Business Ownership and Divorce

Knowledgeable Milwaukee Divorce Attorneys Effectively Guide Divorcing Business Owners Through Complex Matters

Unique strategies tailored to protect you and your business

In a Wisconsin divorce, are business ownership interests divided differently than other types of property?

Unique strategies tailored to protect you and your business


Divorce not only impacts the spouses seeking divorce and their families, but also the assets owned by those families. When divorcing couples possess business ownership interests, a dispute over the value or the division of those interests can alter the economic stability of the business, possibly causing partners, clients, and employees of the company to become casualties of the divorce as well.


If you or your spouse have significant business ownership interests in Wisconsin and are seeking to end your marriage, you are encouraged to seek an experienced Milwaukee divorce attorney with the knowledge and skill to understand how that business may be affected by any division of ownership. At the law offices of MacGillis Wiemer LLC, our Milwaukee divorce attorneys listen to your concerns and wishes regarding your business interests and guide you to an effective resolution. Trust us to protect your best interests, your business and your financial future.

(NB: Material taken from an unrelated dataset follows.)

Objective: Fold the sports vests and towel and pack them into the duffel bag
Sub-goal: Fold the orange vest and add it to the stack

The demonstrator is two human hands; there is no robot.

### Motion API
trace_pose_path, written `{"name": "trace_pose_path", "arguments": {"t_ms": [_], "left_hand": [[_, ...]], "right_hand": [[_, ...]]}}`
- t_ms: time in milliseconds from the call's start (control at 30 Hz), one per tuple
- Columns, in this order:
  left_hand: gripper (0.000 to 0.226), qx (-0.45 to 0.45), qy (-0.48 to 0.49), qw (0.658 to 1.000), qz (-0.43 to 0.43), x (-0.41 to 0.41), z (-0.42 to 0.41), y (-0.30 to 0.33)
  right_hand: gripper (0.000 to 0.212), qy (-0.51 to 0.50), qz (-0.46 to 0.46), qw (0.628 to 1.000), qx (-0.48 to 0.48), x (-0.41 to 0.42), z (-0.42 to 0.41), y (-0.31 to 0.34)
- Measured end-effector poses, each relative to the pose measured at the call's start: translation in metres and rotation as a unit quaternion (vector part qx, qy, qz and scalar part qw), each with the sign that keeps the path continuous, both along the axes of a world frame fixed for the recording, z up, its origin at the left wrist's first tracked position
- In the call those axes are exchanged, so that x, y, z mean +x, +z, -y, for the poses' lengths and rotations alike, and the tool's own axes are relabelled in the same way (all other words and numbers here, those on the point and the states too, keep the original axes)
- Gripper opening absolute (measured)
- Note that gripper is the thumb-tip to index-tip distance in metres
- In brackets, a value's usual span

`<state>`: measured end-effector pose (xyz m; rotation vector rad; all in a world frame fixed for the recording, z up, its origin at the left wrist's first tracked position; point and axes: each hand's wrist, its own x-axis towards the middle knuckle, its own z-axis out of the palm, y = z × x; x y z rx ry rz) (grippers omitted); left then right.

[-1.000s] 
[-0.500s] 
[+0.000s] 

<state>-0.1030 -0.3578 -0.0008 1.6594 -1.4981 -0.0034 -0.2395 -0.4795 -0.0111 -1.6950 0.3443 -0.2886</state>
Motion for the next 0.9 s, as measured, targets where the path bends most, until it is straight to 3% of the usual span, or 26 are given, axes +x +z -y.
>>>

In a Wisconsin divorce, are business ownership interests divided differently than other types of property?


No. In Wisconsin, absent showing a particular asset is owned individually, it is presumed to be marital property. Therefore, a spouse seeking to show their business interest is their individual property must provide evidence that the business interest was obtained prior to the marriage, or was specifically given to only them via inheritance or a gift. Even then, a showing that the business ownership provided a benefit to the marriage can be used to re-establish it as marital property.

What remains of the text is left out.